Description of the task
Using the entries below, write out the line with "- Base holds", the line with "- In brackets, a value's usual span", and every line in between, exactly as each is written.

════════════════════

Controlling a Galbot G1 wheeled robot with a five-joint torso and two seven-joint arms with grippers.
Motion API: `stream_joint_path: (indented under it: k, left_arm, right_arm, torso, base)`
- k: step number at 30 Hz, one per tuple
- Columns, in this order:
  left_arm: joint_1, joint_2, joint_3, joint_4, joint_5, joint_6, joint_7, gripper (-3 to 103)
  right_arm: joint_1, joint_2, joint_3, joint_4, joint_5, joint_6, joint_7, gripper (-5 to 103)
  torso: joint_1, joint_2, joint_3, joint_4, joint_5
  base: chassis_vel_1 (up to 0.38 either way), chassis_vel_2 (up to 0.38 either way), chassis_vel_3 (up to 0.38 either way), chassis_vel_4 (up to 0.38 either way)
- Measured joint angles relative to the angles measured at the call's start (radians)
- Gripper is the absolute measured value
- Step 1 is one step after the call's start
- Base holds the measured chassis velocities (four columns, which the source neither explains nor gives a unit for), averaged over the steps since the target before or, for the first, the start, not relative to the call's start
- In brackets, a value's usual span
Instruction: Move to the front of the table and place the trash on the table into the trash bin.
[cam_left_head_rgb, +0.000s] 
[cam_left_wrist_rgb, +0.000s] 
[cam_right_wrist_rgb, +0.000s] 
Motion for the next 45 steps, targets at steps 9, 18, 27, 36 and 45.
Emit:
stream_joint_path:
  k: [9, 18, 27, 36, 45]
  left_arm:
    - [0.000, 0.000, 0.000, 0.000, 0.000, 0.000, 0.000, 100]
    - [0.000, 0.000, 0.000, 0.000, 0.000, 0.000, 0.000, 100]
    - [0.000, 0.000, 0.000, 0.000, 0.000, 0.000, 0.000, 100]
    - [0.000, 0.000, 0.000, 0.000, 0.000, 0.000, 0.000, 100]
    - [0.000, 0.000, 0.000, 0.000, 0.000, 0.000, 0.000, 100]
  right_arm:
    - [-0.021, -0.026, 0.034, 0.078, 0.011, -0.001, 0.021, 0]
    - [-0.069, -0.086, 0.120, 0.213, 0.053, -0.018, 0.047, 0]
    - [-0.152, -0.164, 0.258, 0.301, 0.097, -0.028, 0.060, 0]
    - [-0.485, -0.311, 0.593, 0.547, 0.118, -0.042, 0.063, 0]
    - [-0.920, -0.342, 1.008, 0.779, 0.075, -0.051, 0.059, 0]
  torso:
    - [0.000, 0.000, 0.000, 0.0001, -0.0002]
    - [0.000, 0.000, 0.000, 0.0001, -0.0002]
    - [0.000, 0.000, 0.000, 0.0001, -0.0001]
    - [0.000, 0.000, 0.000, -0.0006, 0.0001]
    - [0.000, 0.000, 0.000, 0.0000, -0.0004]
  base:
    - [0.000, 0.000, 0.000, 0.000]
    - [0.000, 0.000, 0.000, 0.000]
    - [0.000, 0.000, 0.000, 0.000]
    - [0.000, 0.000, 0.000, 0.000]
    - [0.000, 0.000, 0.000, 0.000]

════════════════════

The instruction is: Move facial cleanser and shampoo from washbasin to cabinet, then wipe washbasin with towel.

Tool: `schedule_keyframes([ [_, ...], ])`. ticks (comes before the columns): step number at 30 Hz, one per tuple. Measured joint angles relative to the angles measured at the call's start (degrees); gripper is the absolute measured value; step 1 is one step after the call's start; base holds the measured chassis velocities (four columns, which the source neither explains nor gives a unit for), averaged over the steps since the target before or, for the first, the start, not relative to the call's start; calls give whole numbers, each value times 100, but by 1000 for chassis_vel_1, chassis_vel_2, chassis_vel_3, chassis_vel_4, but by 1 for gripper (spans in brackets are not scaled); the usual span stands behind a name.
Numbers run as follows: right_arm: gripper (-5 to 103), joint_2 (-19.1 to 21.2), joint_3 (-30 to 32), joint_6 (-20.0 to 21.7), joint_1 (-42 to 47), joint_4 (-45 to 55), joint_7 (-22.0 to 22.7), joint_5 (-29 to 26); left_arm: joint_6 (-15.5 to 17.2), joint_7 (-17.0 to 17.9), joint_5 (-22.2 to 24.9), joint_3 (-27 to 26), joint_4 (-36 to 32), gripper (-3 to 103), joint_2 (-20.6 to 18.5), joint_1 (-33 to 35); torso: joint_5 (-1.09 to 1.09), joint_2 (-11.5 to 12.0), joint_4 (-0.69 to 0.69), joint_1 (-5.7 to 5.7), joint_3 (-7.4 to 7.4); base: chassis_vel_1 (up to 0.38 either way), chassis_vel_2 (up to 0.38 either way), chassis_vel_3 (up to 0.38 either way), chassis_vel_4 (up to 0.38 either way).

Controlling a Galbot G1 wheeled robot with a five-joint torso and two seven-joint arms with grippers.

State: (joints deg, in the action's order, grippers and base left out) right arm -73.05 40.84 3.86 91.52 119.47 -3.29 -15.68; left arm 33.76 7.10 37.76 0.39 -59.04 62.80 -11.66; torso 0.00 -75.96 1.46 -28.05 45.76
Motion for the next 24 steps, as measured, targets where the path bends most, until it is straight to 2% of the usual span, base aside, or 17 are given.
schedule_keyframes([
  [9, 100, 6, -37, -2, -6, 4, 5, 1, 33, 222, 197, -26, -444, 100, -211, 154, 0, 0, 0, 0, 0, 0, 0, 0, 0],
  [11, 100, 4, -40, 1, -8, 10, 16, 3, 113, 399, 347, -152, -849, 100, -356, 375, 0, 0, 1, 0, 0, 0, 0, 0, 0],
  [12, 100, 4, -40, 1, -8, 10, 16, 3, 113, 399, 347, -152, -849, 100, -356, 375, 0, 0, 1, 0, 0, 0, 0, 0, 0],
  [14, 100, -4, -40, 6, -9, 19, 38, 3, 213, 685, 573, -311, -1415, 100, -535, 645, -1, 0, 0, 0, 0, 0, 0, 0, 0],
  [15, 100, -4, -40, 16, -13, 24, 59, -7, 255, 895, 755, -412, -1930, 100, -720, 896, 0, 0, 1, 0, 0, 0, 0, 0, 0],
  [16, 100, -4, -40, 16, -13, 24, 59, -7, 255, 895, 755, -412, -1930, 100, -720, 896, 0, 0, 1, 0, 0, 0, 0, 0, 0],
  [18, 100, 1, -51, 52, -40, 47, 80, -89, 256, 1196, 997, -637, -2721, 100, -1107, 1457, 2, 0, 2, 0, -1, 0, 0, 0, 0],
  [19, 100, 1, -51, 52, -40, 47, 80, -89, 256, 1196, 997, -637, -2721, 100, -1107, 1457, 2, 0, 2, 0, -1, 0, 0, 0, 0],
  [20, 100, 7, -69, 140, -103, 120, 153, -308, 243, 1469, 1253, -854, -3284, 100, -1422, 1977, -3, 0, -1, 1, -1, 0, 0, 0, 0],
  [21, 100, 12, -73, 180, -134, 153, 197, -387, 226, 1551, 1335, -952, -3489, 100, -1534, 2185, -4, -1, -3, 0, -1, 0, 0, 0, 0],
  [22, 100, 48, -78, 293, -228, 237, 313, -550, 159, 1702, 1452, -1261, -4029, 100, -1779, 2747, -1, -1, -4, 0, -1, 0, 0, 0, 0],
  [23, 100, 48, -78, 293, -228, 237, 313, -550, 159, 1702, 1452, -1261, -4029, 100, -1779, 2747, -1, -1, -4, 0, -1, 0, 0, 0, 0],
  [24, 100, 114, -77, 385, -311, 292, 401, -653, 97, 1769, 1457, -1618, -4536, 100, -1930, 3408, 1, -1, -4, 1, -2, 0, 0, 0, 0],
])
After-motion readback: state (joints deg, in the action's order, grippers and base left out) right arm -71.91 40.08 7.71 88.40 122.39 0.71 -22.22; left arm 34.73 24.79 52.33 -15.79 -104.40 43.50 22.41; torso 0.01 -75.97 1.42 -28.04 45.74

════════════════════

Exercise output
- Base holds the measured chassis velocities (four columns, which the source neither explains nor gives a unit for), averaged over the steps since the target before or, for the first, the start, not relative to the call's start
- In brackets, a value's usual span

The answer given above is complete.